* [Exercise instructions]: Retype the whole listing, please, keeping every line exact and dropping the pictures.

* [Stored data]:

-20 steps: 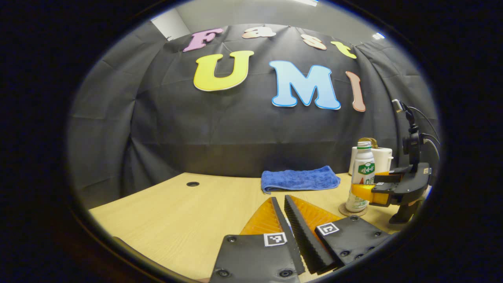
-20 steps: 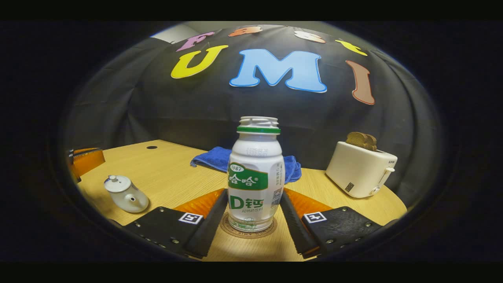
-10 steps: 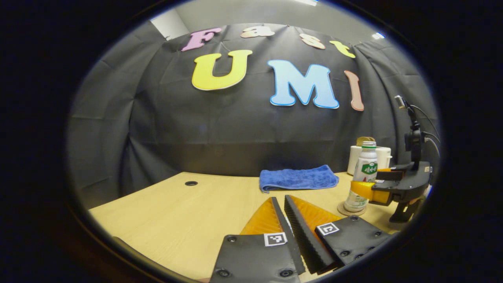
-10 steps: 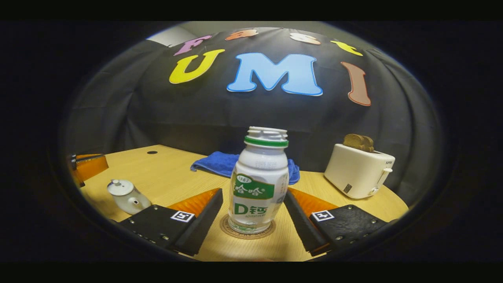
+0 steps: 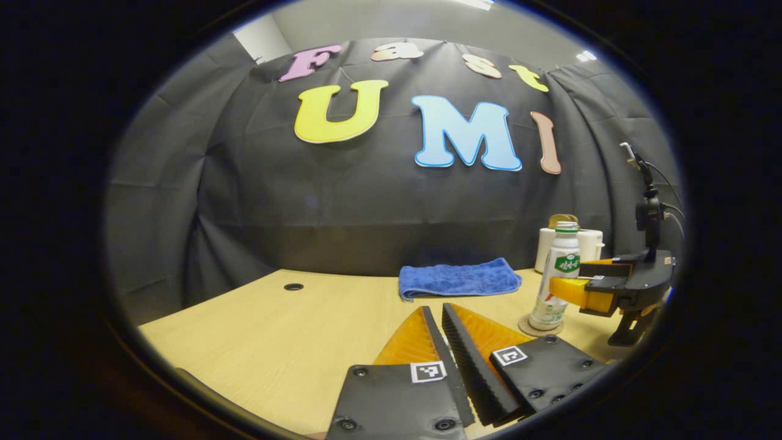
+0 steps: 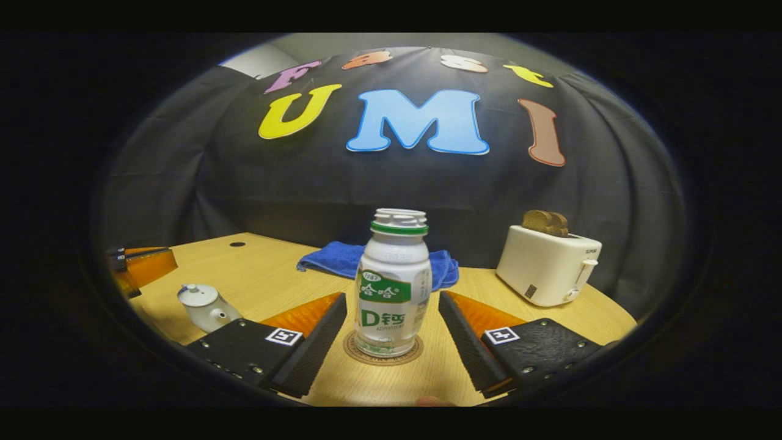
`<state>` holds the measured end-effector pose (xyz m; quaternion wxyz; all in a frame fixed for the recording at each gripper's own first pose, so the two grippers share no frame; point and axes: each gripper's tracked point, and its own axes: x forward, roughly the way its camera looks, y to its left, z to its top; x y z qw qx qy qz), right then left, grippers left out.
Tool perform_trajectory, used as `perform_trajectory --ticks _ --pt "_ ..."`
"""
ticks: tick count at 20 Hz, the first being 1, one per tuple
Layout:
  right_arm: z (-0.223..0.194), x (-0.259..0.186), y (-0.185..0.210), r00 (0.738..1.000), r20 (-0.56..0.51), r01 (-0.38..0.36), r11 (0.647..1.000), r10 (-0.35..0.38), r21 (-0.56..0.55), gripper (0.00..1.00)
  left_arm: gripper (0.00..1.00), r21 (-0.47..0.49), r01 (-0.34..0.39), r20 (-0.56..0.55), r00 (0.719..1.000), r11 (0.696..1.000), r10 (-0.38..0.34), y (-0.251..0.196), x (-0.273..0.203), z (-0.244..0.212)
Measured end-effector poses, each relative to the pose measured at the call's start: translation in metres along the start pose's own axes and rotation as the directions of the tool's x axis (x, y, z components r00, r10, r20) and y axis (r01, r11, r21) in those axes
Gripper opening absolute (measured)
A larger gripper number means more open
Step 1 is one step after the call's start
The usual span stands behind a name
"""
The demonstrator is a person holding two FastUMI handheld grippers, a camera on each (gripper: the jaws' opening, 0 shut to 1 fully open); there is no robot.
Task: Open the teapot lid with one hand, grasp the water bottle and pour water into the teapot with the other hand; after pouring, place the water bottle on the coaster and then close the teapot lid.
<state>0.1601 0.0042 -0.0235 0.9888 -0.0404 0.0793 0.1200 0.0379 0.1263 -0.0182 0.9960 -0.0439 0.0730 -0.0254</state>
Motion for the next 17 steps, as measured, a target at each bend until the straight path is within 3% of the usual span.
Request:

* [Exercise solution]:
-20 steps: 
-20 steps: 
-10 steps: 
-10 steps: 
+0 steps: 
+0 steps: 
`<state>` holds the measured end-effector pose (xyz m; quaternion wxyz; all in a frame fixed for the recording at each gripper's own first pose, so the two grippers share no frame; point and axes: each gripper's tracked point, and its own axes: x forward, roughly the way its camera looks, y to its left, z to its top; x y z qw qx qy qz), right then left, grippers left out.
Tool perform_trajectory, used as `perform_trajectory --ticks _ --pt "_ ..."`
"""
ticks: tick count at 20 Hz, the first being 1, one per tuple
Layout:
  right_arm: z (-0.223..0.194), x (-0.259..0.186), y (-0.185..0.210), r00 (0.738..1.000), r20 (-0.56..0.51), r01 (-0.38..0.36), r11 (0.647..1.000), r10 (-0.35..0.38), r21 (-0.56..0.55), gripper (0.00..1.00)
  left_arm: gripper (0.00..1.00), r21 (-0.47..0.49), r01 (-0.34..0.39), r20 (-0.56..0.55), r00 (0.719..1.000), r11 (0.696..1.000), r10 (-0.38..0.34), y (-0.251..0.196), x (-0.273..0.203), z (-0.244..0.212)
Measured end-effector poses, each relative to the pose measured at the call's start: translation in metres along the start pose's own axes and rotation as the directions of the tool's x axis (x, y, z components r00, r10, r20) and y axis (r01, r11, r21) in those axes
Gripper opening absolute (measured)
A larger gripper number means more open
Step 1 is one step after the call's start
The usual span stands behind a name
"""
The demonstrator is a person holding two FastUMI handheld grippers, a camera on each (gripper: the jaws' opening, 0 shut to 1 fully open); there is no robot.
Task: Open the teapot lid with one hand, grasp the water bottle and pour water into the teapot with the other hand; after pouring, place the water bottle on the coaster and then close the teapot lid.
<state>0.1601 0.0042 -0.0235 0.9888 -0.0404 0.0793 0.1200 0.0379 0.1263 -0.0182 0.9960 -0.0439 0.0730 -0.0254</state>
Motion for the next 17 steps, as measured, a target at each bend until the straight path is within 3% of the usual span.
Request:

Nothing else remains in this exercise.